Not so Fast

You’d have had to be mostly asleep during the last couple days to miss the news that a big breast cancer study has come out of the National Institutes of Health’s Cancer Genome Atlas Project, a government effort that has already analyzed the genomes of certain ovarian, colorectal, lung, and brain cancers.

The traditional press and the blogosphere have been all a-twitter about how the several hundred researchers involved in the breast cancer study analyzed the genome of the breast cancer tumors from about 800 women and that they’ve “identified four genetically distinct types of breast cancer.”

I wondered about that when I first heard it. When I was first diagnosed—thrown into the deep end of the pool—that was one of the first things that I learned: There are four basic types of breast cancer:
1) Estrogen-reactive (me).
2) Progesterone-reactive (not me).
3) Her-2 positive (me).
4) “None of the above” Formally known as “triple negative” (not me).

As I followed the news coverage, it seemed to me that the big deal was not that they’d “discovered” four new types of breast cancer, but that they’d been able to analyze those four types in stunning depth and that that has revealed some surprises. For instance, they found that some breast cancers seem to have the same genetic mutations as ovarian cancers, opening up the possibility that ovarian cancer drugs might be useful in breast cancer cases. They also identified many, many genetic targets that might lead—someday—to better drugs.

Then, today, I came across a post from MIT’s Knight Science Journalism center that echoed the questions that had been rolling around in my head.

We’ve known since about 2006 that there are four broad sub-types of breast cancer; we just haven’t analyzed the full genomes of those subtypes until now.

The more I follow cancer news, the more it seems that we’re constantly setting ourselves up for disappointment. “Fill-in-the-blank just discovered! Cancer cure on horizon!” We want the cure so badly that we go nuts over every step forward.

Alas, it’s unlikely that there will ever be a single “cure.” It’s more likely that we’ll find a constellation of different targets for drugs, and different constellations for each kind of cancer, and for each subtype of cancer.

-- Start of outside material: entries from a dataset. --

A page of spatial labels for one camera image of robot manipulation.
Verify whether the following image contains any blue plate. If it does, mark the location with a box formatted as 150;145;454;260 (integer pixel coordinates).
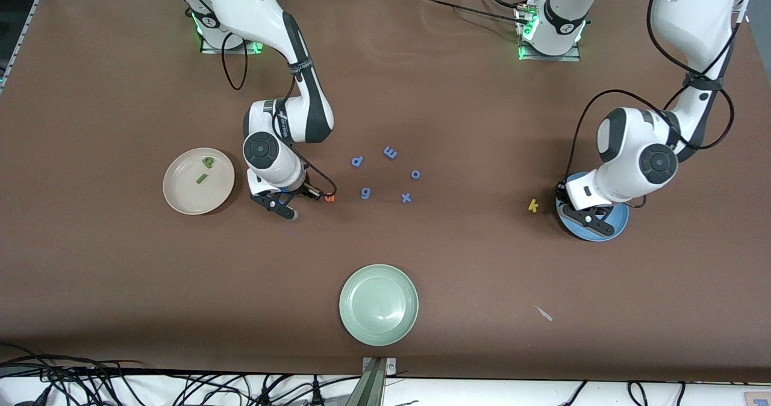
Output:
557;172;629;242

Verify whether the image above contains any beige plate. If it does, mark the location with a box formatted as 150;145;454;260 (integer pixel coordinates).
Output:
163;148;236;216

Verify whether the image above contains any pale green plate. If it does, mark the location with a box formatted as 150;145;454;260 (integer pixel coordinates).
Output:
339;264;419;347

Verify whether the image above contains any brown table cover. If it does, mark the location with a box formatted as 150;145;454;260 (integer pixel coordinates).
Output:
0;0;771;383

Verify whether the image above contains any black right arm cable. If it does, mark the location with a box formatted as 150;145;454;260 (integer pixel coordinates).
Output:
178;0;338;201

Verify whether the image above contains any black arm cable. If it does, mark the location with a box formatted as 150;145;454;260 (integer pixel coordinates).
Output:
563;0;737;209
178;0;338;201

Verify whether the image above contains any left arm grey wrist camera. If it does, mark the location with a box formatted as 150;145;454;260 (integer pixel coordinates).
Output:
557;204;615;237

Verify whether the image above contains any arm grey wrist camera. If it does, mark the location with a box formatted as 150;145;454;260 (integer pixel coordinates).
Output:
251;193;299;221
557;204;615;237

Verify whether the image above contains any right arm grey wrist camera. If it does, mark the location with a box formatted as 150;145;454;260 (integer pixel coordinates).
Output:
251;193;299;221

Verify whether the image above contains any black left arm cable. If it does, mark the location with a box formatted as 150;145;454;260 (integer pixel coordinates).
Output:
563;0;737;209

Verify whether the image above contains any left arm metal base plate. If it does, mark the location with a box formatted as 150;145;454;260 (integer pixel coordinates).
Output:
517;1;582;63

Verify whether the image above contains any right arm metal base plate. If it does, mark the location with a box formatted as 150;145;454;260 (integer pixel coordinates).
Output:
199;33;266;55

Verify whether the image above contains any black base cable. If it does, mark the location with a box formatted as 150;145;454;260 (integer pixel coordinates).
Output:
422;0;534;27

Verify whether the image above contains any aluminium camera mount profile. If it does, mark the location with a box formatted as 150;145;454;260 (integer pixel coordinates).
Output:
361;357;397;406

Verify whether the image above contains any aluminium table edge rail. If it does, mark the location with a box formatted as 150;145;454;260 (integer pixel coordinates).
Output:
0;0;38;93

This new study is amazing work. It will undoubtedly lead to more research, and, in a few years, new drugs. But it’s not the end to the fight against breast cancer, just one step toward that goal.

About leftbreast

I have had breast cancer. I was diagnosed at 47, and am now 49. I have finished "active treatment," two surgeries, chemo, radiation, monoclonal antibodies. These days, I only take a drug to suppress my uptake of estrogen, since my tumor was highly reactive to that hormone. I have been married to my husband Pete for 21 years. I have a stepdaughter, Maureen, 30, and a daughter, Erin, 10. I've been a freelance magazine journalist for 20-plus years, covering everything from Chinese foreign policy to Catholic nuns to endangered species. I have had a great life. I have lived in Asia and all over the United States. I have spent nights with tree-sitters in Oregon and with astronomers at the Mauna Kea observatory in Hawaii. I've been to a cocktail party on the poopdeck of a British destroyer docked in Shanghai. I've taken the bus to Tibet, and tramped through the cloud forests of Panama with biologists. A magazine sent me on a raft trip down the Colorado through the Grand Canyon; another sent me to cooking school for a week. I have spent time with celebrities, presidents and heroin dealers. I love my work. I have a loving, supportive family and more friends than I probably deserve. I have had the space and time to camp, ski, cycle, garden, cook and spoil my pets (an Australian shepherd, a German shepherd and a tabby cat). If it all ended tomorrow, I would have to say that it has been a really, really good ride. When I was in thick of treatment, I was simply fighting for more time. Now, I'm trying to connect the experience of cancer with the rest of my life, with the time that's been won. I hope the cancer never comes back, but if it does, I'll be ready. That's what this blog is about.